Find every line in the records that holds the string "lists". Copy each one.

Data excerpts
○ ○ ○

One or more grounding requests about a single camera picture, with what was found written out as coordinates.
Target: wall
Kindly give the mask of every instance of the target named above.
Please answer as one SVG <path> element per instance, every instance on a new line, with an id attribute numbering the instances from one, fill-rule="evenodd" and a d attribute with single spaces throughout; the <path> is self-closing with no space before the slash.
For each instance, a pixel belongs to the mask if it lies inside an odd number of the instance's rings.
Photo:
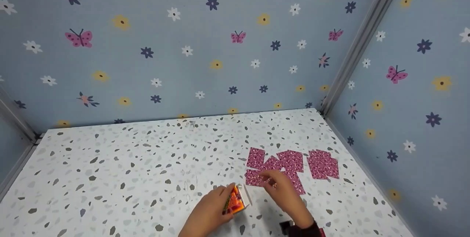
<path id="1" fill-rule="evenodd" d="M 1 84 L 37 131 L 319 108 L 372 1 L 1 0 Z"/>
<path id="2" fill-rule="evenodd" d="M 0 185 L 28 146 L 29 140 L 7 124 L 0 115 Z"/>
<path id="3" fill-rule="evenodd" d="M 393 0 L 330 115 L 419 236 L 470 230 L 468 1 Z"/>

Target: sleeve
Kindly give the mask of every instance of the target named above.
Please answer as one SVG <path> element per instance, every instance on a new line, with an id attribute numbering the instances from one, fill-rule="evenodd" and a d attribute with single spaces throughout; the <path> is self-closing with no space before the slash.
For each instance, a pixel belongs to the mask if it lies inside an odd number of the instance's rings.
<path id="1" fill-rule="evenodd" d="M 301 229 L 297 225 L 291 226 L 288 229 L 289 237 L 324 237 L 318 228 L 317 222 L 314 222 L 310 227 Z"/>

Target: pink butterfly
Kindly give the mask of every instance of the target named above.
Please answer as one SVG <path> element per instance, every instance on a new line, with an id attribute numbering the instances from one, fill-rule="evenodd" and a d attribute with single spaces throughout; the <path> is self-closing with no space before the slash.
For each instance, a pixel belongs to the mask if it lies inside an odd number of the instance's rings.
<path id="1" fill-rule="evenodd" d="M 240 33 L 231 33 L 232 43 L 243 43 L 243 39 L 246 37 L 246 33 L 241 31 Z"/>
<path id="2" fill-rule="evenodd" d="M 330 31 L 329 32 L 329 37 L 328 37 L 328 40 L 334 40 L 334 41 L 337 41 L 338 38 L 343 34 L 343 30 L 339 29 L 338 31 L 336 31 L 336 29 L 333 29 L 333 31 Z"/>
<path id="3" fill-rule="evenodd" d="M 73 33 L 65 33 L 65 37 L 72 42 L 72 45 L 75 47 L 85 46 L 91 48 L 92 44 L 90 43 L 93 38 L 91 31 L 83 32 L 83 29 L 79 34 L 70 29 Z"/>
<path id="4" fill-rule="evenodd" d="M 404 69 L 398 72 L 397 70 L 398 70 L 398 65 L 395 68 L 393 68 L 393 66 L 390 66 L 388 68 L 387 78 L 390 78 L 390 80 L 394 84 L 398 84 L 398 80 L 405 79 L 408 76 L 408 73 L 403 73 Z"/>

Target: terrazzo table
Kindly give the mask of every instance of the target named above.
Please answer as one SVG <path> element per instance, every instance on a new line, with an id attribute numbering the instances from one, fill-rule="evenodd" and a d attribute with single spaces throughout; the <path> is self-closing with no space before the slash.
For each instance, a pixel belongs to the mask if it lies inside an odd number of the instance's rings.
<path id="1" fill-rule="evenodd" d="M 314 109 L 48 130 L 0 203 L 0 236 L 172 237 L 217 185 L 244 183 L 250 147 L 267 157 L 325 150 L 339 179 L 302 199 L 327 236 L 412 236 Z M 289 219 L 261 187 L 214 236 L 281 236 Z"/>

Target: hand
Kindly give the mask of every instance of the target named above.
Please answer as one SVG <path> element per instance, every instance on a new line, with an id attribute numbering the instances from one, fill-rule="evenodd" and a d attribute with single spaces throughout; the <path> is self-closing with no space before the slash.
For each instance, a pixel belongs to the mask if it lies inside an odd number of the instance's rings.
<path id="1" fill-rule="evenodd" d="M 306 229 L 312 226 L 314 218 L 286 175 L 277 170 L 266 170 L 261 172 L 260 176 L 265 181 L 263 187 L 266 192 L 298 227 Z"/>
<path id="2" fill-rule="evenodd" d="M 225 203 L 235 183 L 217 187 L 207 193 L 189 215 L 178 237 L 206 237 L 220 225 L 233 219 L 233 214 L 222 215 Z"/>

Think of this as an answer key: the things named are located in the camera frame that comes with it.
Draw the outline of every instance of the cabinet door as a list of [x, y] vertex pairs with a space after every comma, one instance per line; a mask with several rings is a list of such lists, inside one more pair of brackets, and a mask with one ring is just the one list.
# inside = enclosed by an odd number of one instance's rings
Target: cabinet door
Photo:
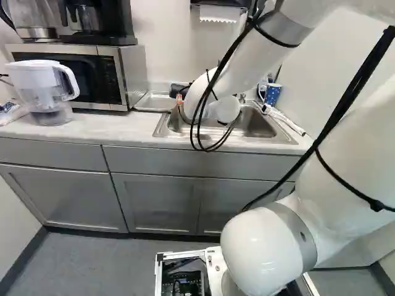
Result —
[[[202, 179], [199, 186], [201, 208], [199, 234], [218, 235], [232, 217], [246, 203], [270, 189], [276, 182], [232, 179]], [[255, 204], [261, 207], [276, 199], [287, 196], [294, 183], [285, 183], [279, 190]]]
[[0, 165], [0, 174], [45, 225], [127, 232], [107, 173]]
[[130, 231], [195, 234], [196, 179], [112, 174]]

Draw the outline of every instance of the sink basin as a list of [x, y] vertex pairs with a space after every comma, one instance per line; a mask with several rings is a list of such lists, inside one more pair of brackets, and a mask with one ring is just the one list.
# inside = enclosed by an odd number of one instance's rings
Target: sink basin
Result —
[[[183, 120], [178, 109], [173, 109], [171, 114], [163, 114], [153, 134], [160, 138], [186, 138], [189, 139], [191, 126]], [[217, 120], [206, 119], [202, 121], [200, 136], [203, 140], [219, 140], [226, 126]], [[241, 115], [237, 119], [235, 128], [227, 141], [247, 142], [273, 142], [281, 144], [297, 144], [297, 142], [283, 130], [273, 119], [266, 116], [254, 101], [247, 101], [241, 106]]]

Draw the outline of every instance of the paper towel dispenser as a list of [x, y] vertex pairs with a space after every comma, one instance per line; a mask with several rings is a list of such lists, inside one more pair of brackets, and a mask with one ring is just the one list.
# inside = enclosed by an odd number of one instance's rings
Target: paper towel dispenser
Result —
[[252, 0], [191, 0], [191, 4], [197, 5], [221, 5], [250, 8]]

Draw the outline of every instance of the baseboard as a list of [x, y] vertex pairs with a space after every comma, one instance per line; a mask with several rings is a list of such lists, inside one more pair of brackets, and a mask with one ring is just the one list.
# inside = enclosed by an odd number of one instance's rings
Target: baseboard
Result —
[[29, 263], [30, 258], [40, 247], [47, 234], [48, 231], [44, 227], [41, 227], [40, 230], [34, 236], [34, 238], [32, 238], [29, 244], [24, 248], [22, 253], [19, 255], [18, 259], [16, 259], [16, 261], [11, 266], [9, 271], [0, 281], [0, 295], [5, 295], [8, 292], [8, 290], [11, 288], [14, 282], [18, 279], [20, 273], [25, 269], [26, 265]]
[[386, 274], [385, 270], [383, 269], [383, 267], [381, 267], [380, 263], [375, 262], [372, 265], [370, 265], [370, 271], [372, 272], [376, 280], [380, 283], [380, 285], [382, 286], [382, 288], [384, 289], [387, 295], [389, 296], [395, 295], [395, 284]]
[[220, 243], [219, 236], [187, 236], [178, 234], [156, 234], [156, 233], [117, 233], [105, 231], [92, 231], [82, 229], [62, 228], [56, 226], [45, 226], [49, 232], [70, 234], [73, 236], [101, 237], [107, 239], [148, 239], [154, 241], [178, 241], [178, 242], [212, 242]]

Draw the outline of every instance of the microwave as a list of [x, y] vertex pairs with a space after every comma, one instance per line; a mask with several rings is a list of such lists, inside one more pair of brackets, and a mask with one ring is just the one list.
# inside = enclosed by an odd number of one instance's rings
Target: microwave
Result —
[[73, 108], [130, 110], [148, 91], [144, 46], [95, 46], [61, 43], [7, 44], [15, 61], [57, 60], [70, 68], [80, 95]]

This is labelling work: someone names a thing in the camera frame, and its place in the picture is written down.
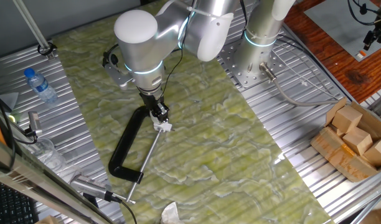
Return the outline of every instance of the keyboard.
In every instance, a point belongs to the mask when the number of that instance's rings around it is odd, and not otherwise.
[[[38,222],[34,205],[33,199],[0,183],[0,224]]]

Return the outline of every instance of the cardboard box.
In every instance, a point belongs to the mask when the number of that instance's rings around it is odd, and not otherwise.
[[[381,140],[377,141],[366,151],[364,156],[373,166],[381,166]]]
[[[360,156],[373,145],[370,134],[357,127],[346,134],[342,140]]]
[[[326,113],[325,128],[313,138],[311,145],[350,181],[358,182],[377,174],[381,171],[381,167],[376,168],[358,156],[331,128],[327,127],[336,112],[346,103],[347,100],[343,98]],[[357,127],[369,133],[373,142],[380,140],[381,122],[357,103],[352,102],[351,107],[362,114]]]
[[[52,216],[47,216],[43,220],[36,222],[35,224],[60,224],[59,221]]]
[[[339,136],[340,138],[342,138],[343,136],[345,136],[346,134],[342,131],[340,131],[340,129],[336,128],[333,124],[329,124],[328,125],[336,134],[337,136]]]
[[[324,128],[311,145],[349,180],[358,182],[378,171],[358,156],[331,128]]]
[[[362,114],[351,106],[345,106],[336,111],[332,124],[343,133],[349,133],[356,127],[362,118]]]

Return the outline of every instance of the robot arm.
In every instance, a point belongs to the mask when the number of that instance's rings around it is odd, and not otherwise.
[[[161,90],[163,59],[177,46],[182,47],[185,31],[185,49],[202,61],[214,59],[225,43],[236,3],[234,0],[203,0],[197,1],[193,8],[170,0],[156,16],[133,10],[117,19],[115,35],[131,76],[123,80],[132,79],[138,87],[153,120],[168,121],[169,108],[164,104]],[[108,69],[110,74],[114,73],[111,67]]]
[[[381,4],[380,9],[377,11],[377,17],[374,21],[374,26],[375,29],[373,31],[369,31],[364,39],[365,50],[369,50],[370,46],[375,41],[381,44]]]
[[[294,2],[261,1],[250,16],[245,38],[235,54],[236,66],[248,73],[260,72],[259,65],[268,62],[276,36]],[[177,46],[201,61],[214,59],[225,43],[236,5],[235,0],[198,0],[191,7],[170,0],[156,16],[140,10],[128,11],[117,19],[115,35],[129,75],[119,78],[110,66],[105,69],[117,82],[123,82],[120,86],[132,80],[152,120],[165,123],[169,108],[161,90],[163,59]]]

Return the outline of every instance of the black clamp frame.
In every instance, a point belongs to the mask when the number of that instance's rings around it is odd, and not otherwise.
[[[128,121],[123,135],[121,136],[116,146],[113,155],[111,156],[108,166],[111,175],[137,184],[141,183],[143,172],[123,167],[122,164],[127,157],[128,151],[134,142],[134,139],[143,123],[144,118],[147,116],[150,115],[149,110],[146,108],[146,106],[141,106],[134,111],[131,119]]]

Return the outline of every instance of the plastic bottle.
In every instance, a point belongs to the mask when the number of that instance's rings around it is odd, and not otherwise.
[[[65,158],[56,151],[49,139],[39,138],[32,146],[31,153],[55,173],[59,173],[66,166]]]
[[[77,174],[82,174],[79,166],[66,163],[66,159],[56,151],[53,142],[49,139],[39,138],[35,144],[27,145],[27,148],[38,160],[67,183]]]
[[[24,75],[27,78],[27,84],[37,93],[40,99],[46,103],[53,103],[58,96],[52,86],[40,73],[36,73],[32,68],[24,70]]]

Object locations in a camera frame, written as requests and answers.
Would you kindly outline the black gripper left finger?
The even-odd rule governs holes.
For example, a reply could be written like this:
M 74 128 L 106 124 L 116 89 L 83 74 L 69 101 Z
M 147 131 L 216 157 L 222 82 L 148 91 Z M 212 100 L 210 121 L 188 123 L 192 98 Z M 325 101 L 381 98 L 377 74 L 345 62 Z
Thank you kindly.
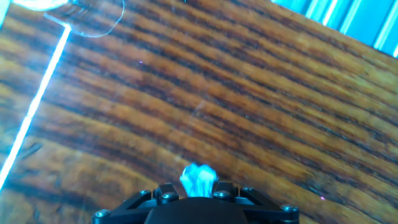
M 171 183 L 154 190 L 141 190 L 113 210 L 101 209 L 92 216 L 92 224 L 174 223 L 177 215 L 156 211 L 161 206 L 186 200 Z

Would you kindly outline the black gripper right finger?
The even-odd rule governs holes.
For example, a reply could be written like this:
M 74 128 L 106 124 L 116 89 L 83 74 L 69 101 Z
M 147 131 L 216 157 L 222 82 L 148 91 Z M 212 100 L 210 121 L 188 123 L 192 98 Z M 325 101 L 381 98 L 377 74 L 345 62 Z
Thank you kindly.
M 213 198 L 237 205 L 248 223 L 299 224 L 299 208 L 276 204 L 251 187 L 237 187 L 232 182 L 217 182 Z

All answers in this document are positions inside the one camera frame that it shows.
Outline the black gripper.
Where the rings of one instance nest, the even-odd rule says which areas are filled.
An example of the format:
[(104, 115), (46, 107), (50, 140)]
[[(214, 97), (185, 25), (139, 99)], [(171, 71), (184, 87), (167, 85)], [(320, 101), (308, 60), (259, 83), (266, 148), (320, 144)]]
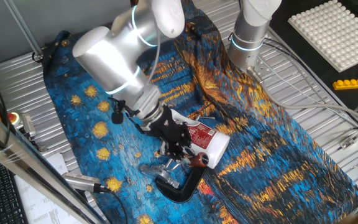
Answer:
[(143, 120), (140, 128), (145, 134), (164, 140), (160, 145), (160, 155), (188, 166), (196, 156), (186, 121), (175, 121), (168, 106), (159, 106), (157, 114)]

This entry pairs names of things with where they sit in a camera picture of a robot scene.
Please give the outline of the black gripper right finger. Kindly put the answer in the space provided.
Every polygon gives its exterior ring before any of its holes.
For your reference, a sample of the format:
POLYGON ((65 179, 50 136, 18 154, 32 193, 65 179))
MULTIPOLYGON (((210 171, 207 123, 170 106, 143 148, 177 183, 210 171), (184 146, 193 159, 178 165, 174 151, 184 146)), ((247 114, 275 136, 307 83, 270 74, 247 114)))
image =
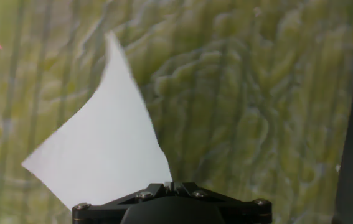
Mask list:
POLYGON ((174 182, 173 191, 177 196, 213 205, 225 223, 271 223, 271 202, 262 198, 244 202, 199 187, 193 182, 174 182))

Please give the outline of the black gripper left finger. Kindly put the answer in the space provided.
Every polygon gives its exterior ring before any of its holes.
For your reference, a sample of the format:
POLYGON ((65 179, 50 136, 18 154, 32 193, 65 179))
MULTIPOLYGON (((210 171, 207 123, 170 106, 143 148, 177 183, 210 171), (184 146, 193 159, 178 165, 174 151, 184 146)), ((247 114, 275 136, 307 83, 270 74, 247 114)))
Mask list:
POLYGON ((72 208, 72 224, 121 223, 129 208, 150 200, 170 196, 173 183, 149 184, 145 189, 133 192, 103 205, 80 203, 72 208))

○ ○ ○

» Result of this exercise:
Draw the outline of every instance of the cabinet door as a list of [x, y] vertex pairs with a space after every comma, one instance per line; a mask with several rings is a list of such lists, inside one more pair of brackets, and a mask with one ring is just the one list.
Draw the outline of every instance of the sink basin as a list of [x, y] vertex pairs with a space after every comma, one instance per line; a mask with several rings is a list of such lists, inside one more pair of brackets, and a mask with one ring is just the one list.
Draw the outline of every instance of the paper towel dispenser as a list of [x, y] vertex pairs with a space after every comma, one instance per line; a mask with several rings is a list of such lists, inside one more pair of brackets, and a mask with one ring is just the one list.
Draw the outline of every instance of the baseboard as a list of [x, y] vertex pairs with a space after every comma, one instance per line; a mask with several rings is a list of such lists, inside one more pair of brackets, and a mask with one ring is just the one list.
Draw the outline of every instance of the microwave as a list of [x, y] vertex pairs with a space after every comma, one instance per line; a mask with several rings is a list of such lists, inside one more pair of brackets, and a mask with one ring is just the one list.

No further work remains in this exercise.